Husbands are always reprimanded when blood falls from their arse. Arse-bleeding husbands are always either deviants or alcoholics. I was too anxious to choose which I was at that exact moment.
-
For each test and inspection we needed to go to a different room and doctor. Each room I walked into, I interrogated, firmly:
‘Is this the guy? Is this the guy?’
Hoping my demeanour would coerce him into a shy tickler, rather than a thorough explorer.
‘I don’t know yet honey. Wait until he’s finished speaking.’
-

Each time I was checking out the doctor’s fingers. The first guy had fingers like Stalin, which scared the shit out of me. Had an embroidery kit been at hand, I would’ve sewn my bumhole up.
-
Russianly, it turned out to be the last guy. I scanned his fingers. I was confident I could take it, but was still not close to calm. We went to a side-room. Clearly, it seemed to me, only arse and cock checkers have side-rooms. He motioned me to drop my strides. He postioned my right leg at an angle. In he went. He contorted his index finger into an inverted ‘L’ and periscoped the bastard thing 360 degrees – north to south to north again, and again. He had a good rummage. At this time, I didn’t have the Russian to say:
‘Jesus!

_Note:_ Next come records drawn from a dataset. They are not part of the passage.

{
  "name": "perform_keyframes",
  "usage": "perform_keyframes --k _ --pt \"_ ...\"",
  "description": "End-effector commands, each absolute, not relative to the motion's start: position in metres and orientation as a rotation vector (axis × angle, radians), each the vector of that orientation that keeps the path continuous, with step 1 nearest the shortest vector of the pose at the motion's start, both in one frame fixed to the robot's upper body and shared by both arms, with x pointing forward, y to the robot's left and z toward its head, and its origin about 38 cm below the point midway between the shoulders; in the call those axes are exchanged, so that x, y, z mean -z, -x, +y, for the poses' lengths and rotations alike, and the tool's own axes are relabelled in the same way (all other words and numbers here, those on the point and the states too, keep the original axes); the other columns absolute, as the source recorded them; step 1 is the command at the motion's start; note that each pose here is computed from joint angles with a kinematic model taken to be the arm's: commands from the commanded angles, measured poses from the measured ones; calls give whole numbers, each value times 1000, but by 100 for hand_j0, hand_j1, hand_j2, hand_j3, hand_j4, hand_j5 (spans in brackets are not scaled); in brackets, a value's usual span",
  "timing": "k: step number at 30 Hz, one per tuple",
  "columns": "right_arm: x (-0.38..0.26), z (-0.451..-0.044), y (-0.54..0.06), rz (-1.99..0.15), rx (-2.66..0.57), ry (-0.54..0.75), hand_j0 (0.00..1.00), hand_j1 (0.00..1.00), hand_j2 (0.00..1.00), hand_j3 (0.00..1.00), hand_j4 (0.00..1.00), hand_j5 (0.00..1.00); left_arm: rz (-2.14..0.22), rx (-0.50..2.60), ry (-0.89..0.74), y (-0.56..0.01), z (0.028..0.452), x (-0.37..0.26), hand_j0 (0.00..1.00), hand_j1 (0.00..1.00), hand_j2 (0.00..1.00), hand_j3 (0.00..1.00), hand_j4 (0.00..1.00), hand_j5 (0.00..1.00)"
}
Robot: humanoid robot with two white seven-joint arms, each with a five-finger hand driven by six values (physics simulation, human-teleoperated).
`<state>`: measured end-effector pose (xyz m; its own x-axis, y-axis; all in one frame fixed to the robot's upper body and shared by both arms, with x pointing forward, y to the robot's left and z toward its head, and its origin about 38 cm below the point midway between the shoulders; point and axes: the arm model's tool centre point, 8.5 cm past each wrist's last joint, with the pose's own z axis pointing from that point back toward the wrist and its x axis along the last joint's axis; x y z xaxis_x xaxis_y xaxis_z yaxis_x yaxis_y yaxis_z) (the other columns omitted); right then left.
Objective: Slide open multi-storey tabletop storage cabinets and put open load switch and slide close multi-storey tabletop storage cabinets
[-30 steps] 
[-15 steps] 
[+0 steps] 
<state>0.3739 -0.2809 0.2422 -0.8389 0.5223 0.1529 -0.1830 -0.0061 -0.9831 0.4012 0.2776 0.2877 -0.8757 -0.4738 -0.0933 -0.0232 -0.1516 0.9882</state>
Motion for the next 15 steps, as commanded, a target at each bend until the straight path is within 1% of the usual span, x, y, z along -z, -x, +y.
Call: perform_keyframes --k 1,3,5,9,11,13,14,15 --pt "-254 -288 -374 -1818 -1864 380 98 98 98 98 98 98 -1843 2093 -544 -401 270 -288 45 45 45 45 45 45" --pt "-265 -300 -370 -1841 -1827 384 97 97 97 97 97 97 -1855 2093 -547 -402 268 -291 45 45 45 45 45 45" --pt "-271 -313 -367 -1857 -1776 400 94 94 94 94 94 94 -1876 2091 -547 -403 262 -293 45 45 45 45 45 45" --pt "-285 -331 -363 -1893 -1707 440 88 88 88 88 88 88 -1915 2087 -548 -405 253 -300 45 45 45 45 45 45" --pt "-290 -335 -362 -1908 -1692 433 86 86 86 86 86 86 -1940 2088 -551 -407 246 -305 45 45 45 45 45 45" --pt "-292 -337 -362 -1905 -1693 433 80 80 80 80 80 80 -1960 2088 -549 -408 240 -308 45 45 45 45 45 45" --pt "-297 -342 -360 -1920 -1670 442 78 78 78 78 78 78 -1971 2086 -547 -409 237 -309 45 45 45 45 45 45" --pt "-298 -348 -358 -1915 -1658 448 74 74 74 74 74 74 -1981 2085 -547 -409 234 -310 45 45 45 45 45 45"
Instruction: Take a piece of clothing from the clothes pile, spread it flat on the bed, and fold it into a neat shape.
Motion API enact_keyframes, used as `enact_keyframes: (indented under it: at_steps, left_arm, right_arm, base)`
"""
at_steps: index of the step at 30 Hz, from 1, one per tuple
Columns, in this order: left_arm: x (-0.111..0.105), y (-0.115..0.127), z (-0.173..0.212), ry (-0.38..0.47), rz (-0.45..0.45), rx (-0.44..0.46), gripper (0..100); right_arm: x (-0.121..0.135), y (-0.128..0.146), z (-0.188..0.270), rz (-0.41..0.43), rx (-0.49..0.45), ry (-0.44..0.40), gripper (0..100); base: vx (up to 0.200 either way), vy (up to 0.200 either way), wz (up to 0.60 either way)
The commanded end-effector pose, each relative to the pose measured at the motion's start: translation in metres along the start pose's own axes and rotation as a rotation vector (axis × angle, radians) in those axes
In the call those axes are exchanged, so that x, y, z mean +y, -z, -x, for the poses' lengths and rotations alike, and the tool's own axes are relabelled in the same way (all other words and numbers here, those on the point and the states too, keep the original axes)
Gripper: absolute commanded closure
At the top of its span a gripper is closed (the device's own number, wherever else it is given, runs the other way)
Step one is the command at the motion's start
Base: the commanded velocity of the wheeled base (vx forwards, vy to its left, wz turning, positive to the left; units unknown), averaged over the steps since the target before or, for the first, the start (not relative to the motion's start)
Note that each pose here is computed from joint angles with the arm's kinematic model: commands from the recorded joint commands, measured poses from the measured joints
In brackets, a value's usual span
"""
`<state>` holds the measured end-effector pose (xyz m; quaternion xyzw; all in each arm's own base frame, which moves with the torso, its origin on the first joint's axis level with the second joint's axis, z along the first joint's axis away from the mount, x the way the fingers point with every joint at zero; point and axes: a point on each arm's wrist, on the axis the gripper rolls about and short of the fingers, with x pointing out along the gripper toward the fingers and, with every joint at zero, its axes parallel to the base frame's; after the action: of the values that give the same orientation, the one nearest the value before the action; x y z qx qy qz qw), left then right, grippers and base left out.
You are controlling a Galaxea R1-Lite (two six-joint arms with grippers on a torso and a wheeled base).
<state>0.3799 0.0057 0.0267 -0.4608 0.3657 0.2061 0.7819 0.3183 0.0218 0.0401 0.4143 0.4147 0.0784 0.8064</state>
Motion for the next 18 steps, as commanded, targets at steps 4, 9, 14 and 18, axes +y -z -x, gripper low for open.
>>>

I thought you were checking for arse cancer or something, not looking for fucking loose change down the back of your sofa!’

So, I kept my mouth shut and have learned this essential survival phrase since.
-
He told me to get dressed. The trousers went up much faster. He told me everything was ok.
-
We walked home and I had to hold my nose, as my arse whistled when I didn’t. I wasn’t saying much anyway.
-
I’ve never laid a drop of blood since. Me and my old pal arse, learning together with each step we make.





I know what envy is - but not this time.
i just go in with a gun and say "HAND OVER THE BIRTH CONTROL AND NO ONE GETS HURT ESPECIALLY MY POOR VAGINA!"
Do kids go to their careers advisor at school and say:

"Well, sir, what I really want is to work in the bum area of medicine. I want to concentrate on the sphincter. Do you think I could do that?"

Never invite a proctologist round to a buffet. They are terrible bores.
How do you know loose change wasn't somehow hiding in the depths of your arse?